Mellea 0.4.0 and Granite Libraries: verifiable AI workflows | Keryc
Mellea 0.4.0 arrives alongside three Granite Libraries to make it easier to build generative workflows that are structured, verifiable, and security-aware. What does that mean in practice for your AI project? Less improvisation with prompts and more predictable, maintainable generative programs.
What Mellea 0.4.0 brings and why it matters
Mellea is an open source Python library for writing generative programs where the probabilistic behavior of a prompt gets replaced by structured workflows. Have you felt your LLM pipelines become fragile and hard to debug? Mellea offers concrete solutions: constrained decoding, structured repair loops, and composable pipelines.
In 0.4.0 you'll see key improvements:
Native integration with the Granite Libraries, with a standardized API that uses decoding with constraints to ensure outputs match a schema.
The instruct-validate-repair pattern applied with rejection sampling strategies to detect and correct faulty outputs.
Observability hooks for event-driven callbacks, useful for monitoring and traceability in production.
Technically, that means fewer unexpected model responses and stronger guarantees around format and validity. Sound useful for systems that require compliance or structured answers? Exactly.
What the Granite Libraries are and how you use them
A Granite Library is a set of specialized adapters (LoRA adapters) that perform well-defined operations on parts of an input string or conversation. Instead of relying on broad prompts, each adapter specializes: query rewriting, hallucination detection, policy validation, and more.
Practical advantages:
Better accuracy on targeted tasks without retraining the base model.
Modest parameter cost thanks to LoRA, compared to full fine-tuning.
Interchangeable modules that plug into RAG pipelines and agents.
The three libraries released today for the granite-4.0-micro model are:
granitelib-core-r1.0: focused on requirement validation within the instruct-validate-repair loop.
granitelib-rag-r1.0: covers tasks in RAG agent pipelines, including pre-retrieval, post-retrieval, and post-generation.
granitelib-guardian-r1.0: models specialized in security, factuality, and policy compliance.
Example of a concrete flow
Imagine a customer support system with document retrieval (RAG). With Mellea + Granite:
granitelib-rag prepares and rewrites the query to improve retrieval.
You retrieve documents and generate a base response.
granitelib-core validates that the response matches an expected JSON schema (required fields, formats).
If validation fails, the instruct-validate-repair loop kicks in with rejection sampling to regenerate until it passes verification.
granitelib-guardian runs final security and factuality checks before sending the response.
With observability enabled, each step emits events and metrics: latency, number of rejections, reasons for repair, etc. Very useful for audits and debugging.
Technical considerations for teams
Constrained decoding: ideal when you need outputs in a concrete format (JSON, XML, etc.). It reduces the need for defensive parsers.
Rejection sampling and repair loops: they improve robustness, but increase latency. Use them where accuracy matters more than response time.
LoRA adapters vs fine-tuning: adapters are quick to train and lightweight; if your pipeline needs task-specific specialization without sacrificing the base model’s general capabilities, LoRA is a good choice.
Observability: event hooks let you integrate with logging systems and APM. I recommend instrumenting rejection metrics, repair attempts, and output confidence.

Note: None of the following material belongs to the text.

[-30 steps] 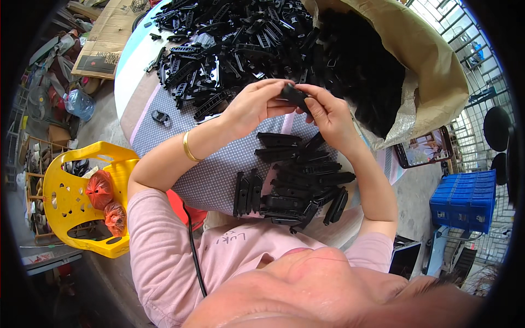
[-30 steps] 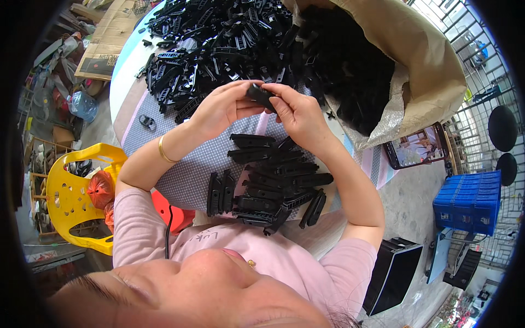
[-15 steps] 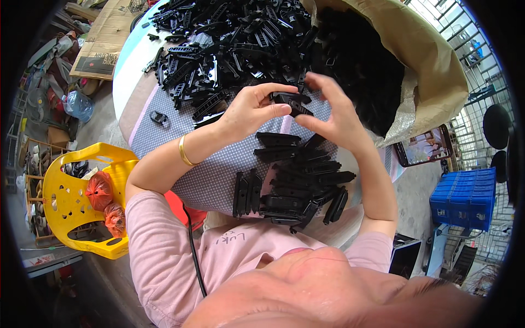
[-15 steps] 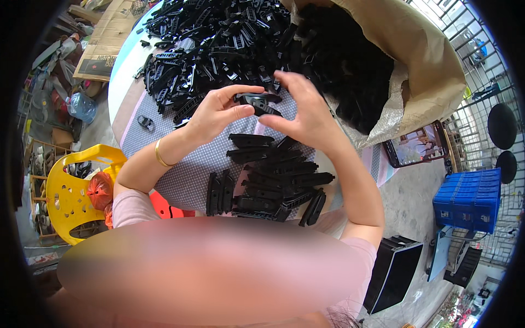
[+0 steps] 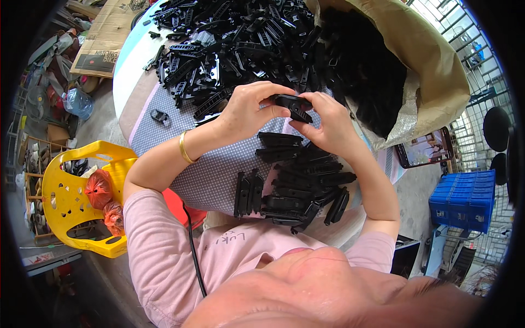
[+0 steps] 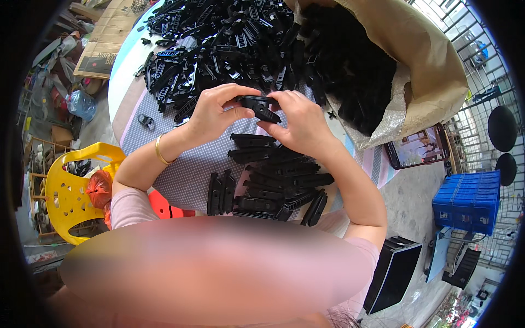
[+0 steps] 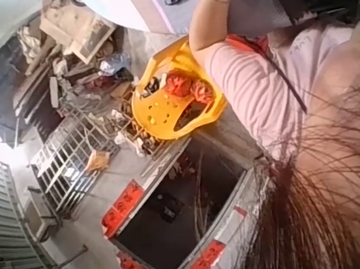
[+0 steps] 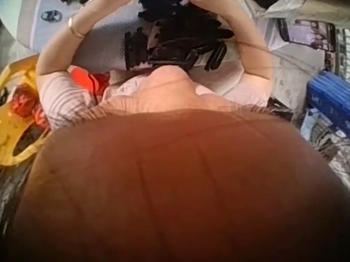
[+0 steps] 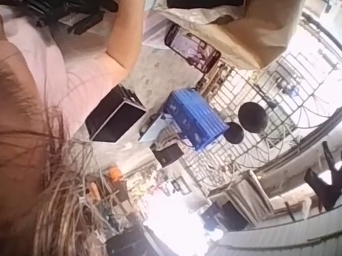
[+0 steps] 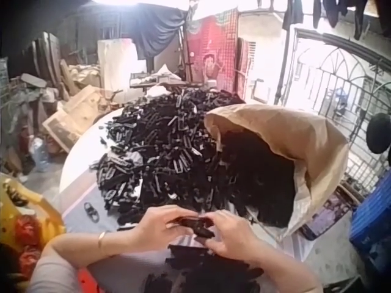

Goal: Assembling or inspecting black plastic hair claw clips at a workbench.

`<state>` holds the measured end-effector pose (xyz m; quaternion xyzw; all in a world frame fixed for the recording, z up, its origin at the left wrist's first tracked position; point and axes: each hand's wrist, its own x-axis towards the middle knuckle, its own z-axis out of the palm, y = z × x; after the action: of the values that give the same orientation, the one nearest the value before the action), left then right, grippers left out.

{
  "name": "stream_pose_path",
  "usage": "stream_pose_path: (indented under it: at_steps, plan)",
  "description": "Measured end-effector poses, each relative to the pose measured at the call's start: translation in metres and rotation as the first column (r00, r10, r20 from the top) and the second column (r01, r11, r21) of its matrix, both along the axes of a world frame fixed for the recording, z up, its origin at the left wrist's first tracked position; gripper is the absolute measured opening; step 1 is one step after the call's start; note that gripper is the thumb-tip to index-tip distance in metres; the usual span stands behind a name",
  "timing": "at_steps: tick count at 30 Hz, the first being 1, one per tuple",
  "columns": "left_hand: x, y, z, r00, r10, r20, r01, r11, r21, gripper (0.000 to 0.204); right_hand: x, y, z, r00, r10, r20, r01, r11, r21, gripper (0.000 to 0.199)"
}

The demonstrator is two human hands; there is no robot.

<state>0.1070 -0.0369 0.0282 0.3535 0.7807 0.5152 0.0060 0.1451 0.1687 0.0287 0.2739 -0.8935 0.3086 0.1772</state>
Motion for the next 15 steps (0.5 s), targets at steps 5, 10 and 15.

Best practices and use cases
Regulated systems or ones that must comply with policies: combine granitelib-guardian with strict validations and event logging for auditability.
Advanced RAG pipelines: use granitelib-rag to improve retrieval and filtering before and after generation.
Experiment with adapter granularity: splitting responsibilities (for example, one adapter only for hallucination detection) makes testing and deployment easier.
Final thoughts
With Mellea 0.4.0 and the Granite Libraries you get practical tools to move LLM systems from fragile prototypes to maintainable, verifiable flows. It’s not magic: it’s engineering applied to generative models. If you run models in production, these pieces help reduce risk and gain traceability without sacrificing capability.